Regarding the reporting measure the problem still exists, since is increasing a lot the simulation time. I have also noticed that having more run periods (i have data with some missing days) also was a huge impact. Could this be related to the SQL querys being repeated for every run period?
Also regarding the measure, it has a lot of cool features (like the graphic representation), but could there be a way of just reporting the CVRMSE with less computation power required? Thank you!
ah, its coming back to me. sorry its been 6 years. there is an argument 'verbose_messages'. This is very useful to get the output of the measure for debugging and getting the sql query right, but its a major performance hit. make sure that is set to FALSE when doing production runs. i think there's a few other arguments that are not needed for production runs, like 'find_avail' which you can also set to FALSE.

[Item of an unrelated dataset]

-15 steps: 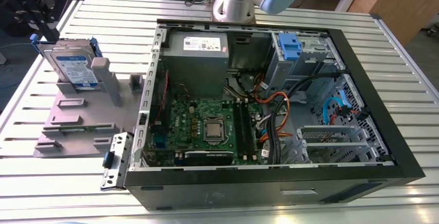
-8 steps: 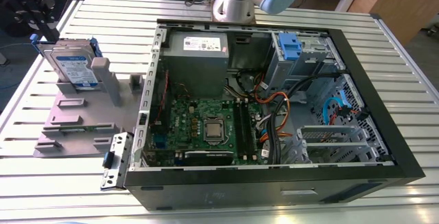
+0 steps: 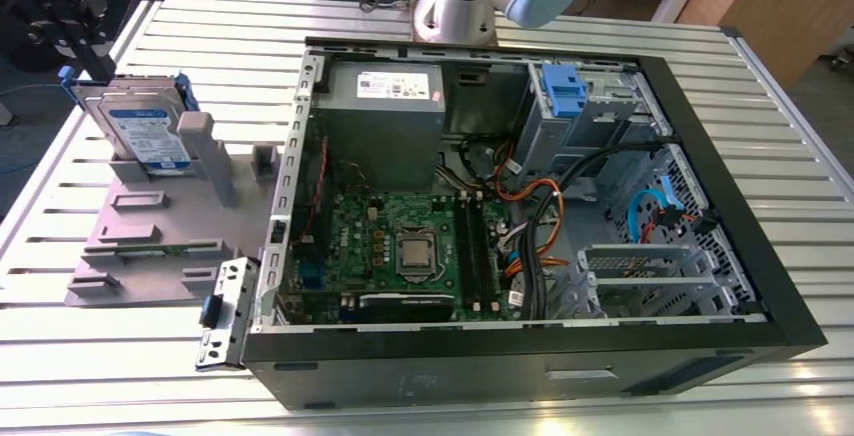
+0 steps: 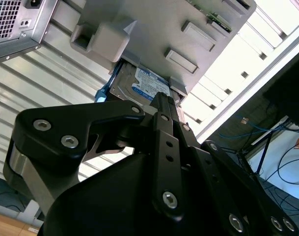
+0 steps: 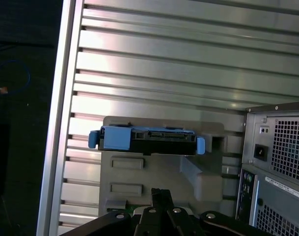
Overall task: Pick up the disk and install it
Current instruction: 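Pick up the disk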
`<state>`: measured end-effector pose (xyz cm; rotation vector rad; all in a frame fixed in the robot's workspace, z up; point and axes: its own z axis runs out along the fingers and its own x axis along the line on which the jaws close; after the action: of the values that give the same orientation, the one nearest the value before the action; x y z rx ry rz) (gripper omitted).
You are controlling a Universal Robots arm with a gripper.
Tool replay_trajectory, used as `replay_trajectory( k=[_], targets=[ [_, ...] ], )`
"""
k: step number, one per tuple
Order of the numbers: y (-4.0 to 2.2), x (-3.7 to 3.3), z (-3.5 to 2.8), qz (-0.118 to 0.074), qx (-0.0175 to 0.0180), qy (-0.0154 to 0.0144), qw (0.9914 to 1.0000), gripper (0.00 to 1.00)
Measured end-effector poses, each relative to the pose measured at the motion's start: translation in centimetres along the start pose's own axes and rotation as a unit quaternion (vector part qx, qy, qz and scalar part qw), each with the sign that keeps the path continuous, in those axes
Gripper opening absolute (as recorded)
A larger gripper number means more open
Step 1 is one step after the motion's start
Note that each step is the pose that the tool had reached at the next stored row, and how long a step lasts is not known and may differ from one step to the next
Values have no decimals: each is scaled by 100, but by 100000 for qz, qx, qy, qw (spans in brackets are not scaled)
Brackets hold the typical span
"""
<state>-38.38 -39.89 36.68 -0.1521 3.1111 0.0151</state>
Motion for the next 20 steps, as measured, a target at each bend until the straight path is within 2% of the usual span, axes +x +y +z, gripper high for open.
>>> replay_trajectory(
  k=[20],
  targets=[
    [0,0,0,-868,-26,7,99996,11]
  ],
)
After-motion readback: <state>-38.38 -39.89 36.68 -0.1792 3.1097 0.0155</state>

Thanks again for your answer. I was already setting all these arguments to FALSE, but the reporting measures are still taking around 40% of the total simulation time. Is there something i am missing? Another question i have is related to parallelization. Is it possible to have several simulations runs per each node? I have managed to increase the number of parallel simulations to 6 by using the following setting of openstudio-server (set worker_hpa.minReplicas=6), but this is just adding 6 instances (nodes) that have a CPU utilization of arround 50%.